In the listing beneath this line, copy exactly the lines starting with the one containing "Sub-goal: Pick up" and going on through the one containing "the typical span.".

DATA SECTION =

# # #

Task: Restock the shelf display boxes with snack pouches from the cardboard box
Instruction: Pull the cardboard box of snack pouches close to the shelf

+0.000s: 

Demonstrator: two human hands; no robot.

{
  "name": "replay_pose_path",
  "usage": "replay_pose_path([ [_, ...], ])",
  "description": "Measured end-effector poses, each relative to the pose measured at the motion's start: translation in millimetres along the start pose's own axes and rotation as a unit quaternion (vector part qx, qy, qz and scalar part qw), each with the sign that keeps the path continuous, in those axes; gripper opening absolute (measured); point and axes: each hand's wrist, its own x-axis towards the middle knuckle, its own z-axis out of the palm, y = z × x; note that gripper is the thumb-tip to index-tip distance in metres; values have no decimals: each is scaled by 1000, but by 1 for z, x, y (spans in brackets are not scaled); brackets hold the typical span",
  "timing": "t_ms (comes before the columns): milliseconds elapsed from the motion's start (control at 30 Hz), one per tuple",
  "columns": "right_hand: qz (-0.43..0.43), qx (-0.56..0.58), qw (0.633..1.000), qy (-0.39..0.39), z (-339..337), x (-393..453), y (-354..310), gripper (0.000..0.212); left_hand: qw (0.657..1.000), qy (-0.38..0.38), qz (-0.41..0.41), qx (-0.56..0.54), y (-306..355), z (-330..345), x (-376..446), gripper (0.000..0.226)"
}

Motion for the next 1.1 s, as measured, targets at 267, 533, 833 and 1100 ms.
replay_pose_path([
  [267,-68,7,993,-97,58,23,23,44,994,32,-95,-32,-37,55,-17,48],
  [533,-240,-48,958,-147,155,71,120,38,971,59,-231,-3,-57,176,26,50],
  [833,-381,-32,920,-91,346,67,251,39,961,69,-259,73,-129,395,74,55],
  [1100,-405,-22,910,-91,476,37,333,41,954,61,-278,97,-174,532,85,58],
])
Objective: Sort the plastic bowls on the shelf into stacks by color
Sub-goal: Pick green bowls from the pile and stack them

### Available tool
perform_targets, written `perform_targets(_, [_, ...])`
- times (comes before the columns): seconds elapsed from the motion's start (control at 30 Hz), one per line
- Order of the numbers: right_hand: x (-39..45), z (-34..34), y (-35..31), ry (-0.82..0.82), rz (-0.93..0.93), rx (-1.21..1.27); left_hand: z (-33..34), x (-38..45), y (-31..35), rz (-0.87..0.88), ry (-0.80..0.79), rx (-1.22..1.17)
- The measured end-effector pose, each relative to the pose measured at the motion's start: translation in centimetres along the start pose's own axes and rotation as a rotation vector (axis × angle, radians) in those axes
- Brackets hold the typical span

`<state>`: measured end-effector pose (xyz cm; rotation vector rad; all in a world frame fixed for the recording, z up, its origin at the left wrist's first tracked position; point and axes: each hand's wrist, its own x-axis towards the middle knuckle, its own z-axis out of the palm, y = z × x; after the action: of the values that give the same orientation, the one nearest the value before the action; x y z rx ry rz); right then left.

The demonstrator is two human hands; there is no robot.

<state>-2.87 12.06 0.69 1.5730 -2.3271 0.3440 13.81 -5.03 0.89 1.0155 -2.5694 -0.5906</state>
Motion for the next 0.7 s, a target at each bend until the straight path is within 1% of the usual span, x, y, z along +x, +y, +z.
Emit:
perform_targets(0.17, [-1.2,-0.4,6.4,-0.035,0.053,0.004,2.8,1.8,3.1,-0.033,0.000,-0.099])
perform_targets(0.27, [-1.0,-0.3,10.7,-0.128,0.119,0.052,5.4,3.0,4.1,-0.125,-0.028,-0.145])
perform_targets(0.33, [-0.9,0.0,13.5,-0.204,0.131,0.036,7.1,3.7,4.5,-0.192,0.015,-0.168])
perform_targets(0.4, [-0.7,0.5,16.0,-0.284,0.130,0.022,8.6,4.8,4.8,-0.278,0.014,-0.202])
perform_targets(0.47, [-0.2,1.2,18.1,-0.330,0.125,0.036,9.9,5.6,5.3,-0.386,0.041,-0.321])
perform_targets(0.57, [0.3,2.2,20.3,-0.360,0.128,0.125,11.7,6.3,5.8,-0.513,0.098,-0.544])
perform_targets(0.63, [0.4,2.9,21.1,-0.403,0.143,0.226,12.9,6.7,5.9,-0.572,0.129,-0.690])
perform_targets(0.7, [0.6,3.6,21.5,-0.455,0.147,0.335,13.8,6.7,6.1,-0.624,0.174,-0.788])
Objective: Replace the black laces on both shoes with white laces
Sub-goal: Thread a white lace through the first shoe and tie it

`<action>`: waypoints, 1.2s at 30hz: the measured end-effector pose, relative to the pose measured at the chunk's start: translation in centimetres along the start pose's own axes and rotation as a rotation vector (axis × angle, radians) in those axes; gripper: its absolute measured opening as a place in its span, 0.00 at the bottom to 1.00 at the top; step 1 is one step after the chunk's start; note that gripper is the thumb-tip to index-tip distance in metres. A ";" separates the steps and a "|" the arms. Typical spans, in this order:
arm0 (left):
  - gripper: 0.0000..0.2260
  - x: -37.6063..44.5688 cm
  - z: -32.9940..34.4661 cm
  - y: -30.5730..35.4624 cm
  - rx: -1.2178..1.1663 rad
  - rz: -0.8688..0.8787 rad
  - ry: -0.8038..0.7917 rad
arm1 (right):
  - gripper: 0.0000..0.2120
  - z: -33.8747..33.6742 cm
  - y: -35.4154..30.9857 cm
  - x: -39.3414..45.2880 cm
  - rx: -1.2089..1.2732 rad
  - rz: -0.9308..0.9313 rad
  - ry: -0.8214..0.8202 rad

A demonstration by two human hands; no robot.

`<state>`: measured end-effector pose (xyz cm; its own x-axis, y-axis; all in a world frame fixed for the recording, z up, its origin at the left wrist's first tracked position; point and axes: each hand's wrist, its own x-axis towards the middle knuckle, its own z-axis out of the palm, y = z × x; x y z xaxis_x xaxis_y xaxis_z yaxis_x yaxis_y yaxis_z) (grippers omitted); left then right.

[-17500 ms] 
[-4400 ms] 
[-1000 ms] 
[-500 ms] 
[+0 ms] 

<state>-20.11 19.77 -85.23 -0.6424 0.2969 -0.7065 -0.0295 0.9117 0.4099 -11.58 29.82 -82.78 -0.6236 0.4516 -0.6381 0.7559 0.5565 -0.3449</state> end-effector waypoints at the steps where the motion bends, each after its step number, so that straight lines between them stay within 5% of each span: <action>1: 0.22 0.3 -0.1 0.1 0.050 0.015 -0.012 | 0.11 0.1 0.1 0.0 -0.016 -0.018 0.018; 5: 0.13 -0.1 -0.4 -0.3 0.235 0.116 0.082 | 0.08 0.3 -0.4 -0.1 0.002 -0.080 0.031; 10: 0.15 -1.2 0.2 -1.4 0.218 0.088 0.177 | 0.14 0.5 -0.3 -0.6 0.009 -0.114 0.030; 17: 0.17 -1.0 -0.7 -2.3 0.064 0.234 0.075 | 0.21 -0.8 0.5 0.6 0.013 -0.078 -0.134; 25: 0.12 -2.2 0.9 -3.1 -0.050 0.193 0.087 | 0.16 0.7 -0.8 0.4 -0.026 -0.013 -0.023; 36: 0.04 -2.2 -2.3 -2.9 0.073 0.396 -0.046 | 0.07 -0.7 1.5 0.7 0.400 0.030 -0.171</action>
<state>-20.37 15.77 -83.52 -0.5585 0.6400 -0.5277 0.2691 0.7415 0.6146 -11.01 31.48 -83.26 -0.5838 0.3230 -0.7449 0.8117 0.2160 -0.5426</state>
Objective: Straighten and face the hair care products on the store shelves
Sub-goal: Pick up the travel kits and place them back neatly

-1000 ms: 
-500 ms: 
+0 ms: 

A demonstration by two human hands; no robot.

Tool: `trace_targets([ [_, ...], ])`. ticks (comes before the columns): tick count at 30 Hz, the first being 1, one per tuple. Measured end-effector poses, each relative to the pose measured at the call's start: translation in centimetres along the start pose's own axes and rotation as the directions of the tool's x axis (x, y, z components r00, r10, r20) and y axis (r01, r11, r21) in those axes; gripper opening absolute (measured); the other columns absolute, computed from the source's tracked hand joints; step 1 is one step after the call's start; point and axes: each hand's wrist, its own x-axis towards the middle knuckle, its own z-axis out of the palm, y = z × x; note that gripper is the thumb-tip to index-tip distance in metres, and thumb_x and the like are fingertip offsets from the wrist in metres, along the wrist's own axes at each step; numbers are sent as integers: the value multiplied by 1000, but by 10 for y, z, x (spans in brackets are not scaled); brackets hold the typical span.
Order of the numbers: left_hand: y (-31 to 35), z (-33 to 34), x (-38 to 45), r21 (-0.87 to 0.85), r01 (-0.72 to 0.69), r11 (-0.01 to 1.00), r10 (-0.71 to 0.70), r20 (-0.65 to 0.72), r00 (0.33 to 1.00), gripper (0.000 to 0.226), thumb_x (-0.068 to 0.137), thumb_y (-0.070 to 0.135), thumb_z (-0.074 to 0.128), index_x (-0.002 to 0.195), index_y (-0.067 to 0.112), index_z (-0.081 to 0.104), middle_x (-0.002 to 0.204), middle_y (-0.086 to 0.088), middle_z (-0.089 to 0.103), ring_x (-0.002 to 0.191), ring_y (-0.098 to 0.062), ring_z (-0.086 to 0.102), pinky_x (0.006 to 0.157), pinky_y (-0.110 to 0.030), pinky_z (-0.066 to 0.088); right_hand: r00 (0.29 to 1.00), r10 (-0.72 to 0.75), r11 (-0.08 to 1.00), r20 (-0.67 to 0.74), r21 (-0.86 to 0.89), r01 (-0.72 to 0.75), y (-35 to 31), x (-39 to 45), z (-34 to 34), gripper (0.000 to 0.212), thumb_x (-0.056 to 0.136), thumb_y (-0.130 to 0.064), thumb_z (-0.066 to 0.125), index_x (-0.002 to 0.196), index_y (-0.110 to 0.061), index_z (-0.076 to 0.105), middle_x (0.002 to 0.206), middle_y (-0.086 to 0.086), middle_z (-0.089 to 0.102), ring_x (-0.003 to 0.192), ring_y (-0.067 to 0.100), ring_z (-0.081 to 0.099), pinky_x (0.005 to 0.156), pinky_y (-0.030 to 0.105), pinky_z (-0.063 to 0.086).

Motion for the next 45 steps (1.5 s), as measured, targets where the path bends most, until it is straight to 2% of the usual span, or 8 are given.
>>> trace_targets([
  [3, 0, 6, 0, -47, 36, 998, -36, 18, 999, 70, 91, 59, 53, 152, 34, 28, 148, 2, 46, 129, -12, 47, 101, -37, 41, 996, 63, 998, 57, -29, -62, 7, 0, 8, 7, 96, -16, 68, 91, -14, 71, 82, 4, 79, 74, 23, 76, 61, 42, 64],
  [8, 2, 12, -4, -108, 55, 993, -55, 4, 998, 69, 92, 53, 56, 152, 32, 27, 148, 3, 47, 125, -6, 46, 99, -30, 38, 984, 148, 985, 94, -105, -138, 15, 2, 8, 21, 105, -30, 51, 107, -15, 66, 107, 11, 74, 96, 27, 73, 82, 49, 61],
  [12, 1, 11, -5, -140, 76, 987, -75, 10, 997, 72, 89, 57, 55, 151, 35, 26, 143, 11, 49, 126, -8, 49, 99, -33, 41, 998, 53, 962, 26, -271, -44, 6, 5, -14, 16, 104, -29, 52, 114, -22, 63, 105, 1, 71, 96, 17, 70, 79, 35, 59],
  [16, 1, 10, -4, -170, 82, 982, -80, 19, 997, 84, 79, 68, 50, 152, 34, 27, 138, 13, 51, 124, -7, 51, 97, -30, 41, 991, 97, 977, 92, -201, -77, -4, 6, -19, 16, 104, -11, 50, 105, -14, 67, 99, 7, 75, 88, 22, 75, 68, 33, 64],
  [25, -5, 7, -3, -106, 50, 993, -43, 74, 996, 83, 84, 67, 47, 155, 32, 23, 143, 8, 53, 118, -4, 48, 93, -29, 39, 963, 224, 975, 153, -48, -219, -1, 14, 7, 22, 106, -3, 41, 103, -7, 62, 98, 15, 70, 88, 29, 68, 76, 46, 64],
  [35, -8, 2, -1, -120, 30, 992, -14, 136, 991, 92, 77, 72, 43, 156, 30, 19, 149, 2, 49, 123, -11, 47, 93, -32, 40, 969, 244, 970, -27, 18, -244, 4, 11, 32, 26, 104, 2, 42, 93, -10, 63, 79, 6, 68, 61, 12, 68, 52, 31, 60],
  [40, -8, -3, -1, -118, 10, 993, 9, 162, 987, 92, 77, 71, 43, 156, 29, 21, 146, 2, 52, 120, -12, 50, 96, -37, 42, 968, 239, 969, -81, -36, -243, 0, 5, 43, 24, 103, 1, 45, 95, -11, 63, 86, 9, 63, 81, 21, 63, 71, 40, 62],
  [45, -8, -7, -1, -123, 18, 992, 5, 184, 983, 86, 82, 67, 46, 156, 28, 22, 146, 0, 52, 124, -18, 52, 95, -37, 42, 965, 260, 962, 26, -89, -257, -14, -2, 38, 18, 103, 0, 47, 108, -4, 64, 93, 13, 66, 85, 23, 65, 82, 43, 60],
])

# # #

SOLUTION FOR THIS EXERCISE =
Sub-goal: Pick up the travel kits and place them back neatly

-1000 ms: 
-500 ms: 
+0 ms: 

A demonstration by two human hands; no robot.

Tool: `trace_targets([ [_, ...], ])`. ticks (comes before the columns): tick count at 30 Hz, the first being 1, one per tuple. Measured end-effector poses, each relative to the pose measured at the call's start: translation in centimetres along the start pose's own axes and rotation as the directions of the tool's x axis (x, y, z components r00, r10, r20) and y axis (r01, r11, r21) in those axes; gripper opening absolute (measured); the other columns absolute, computed from the source's tracked hand joints; step 1 is one step after the call's start; point and axes: each hand's wrist, its own x-axis towards the middle knuckle, its own z-axis out of the palm, y = z × x; note that gripper is the thumb-tip to index-tip distance in metres, and thumb_x and the like are fingertip offsets from the wrist in metres, along the wrist's own axes at each step; numbers are sent as integers: the value multiplied by 1000, but by 10 for y, z, x (spans in brackets are not scaled); brackets hold the typical span.

The exercise has been completed in full.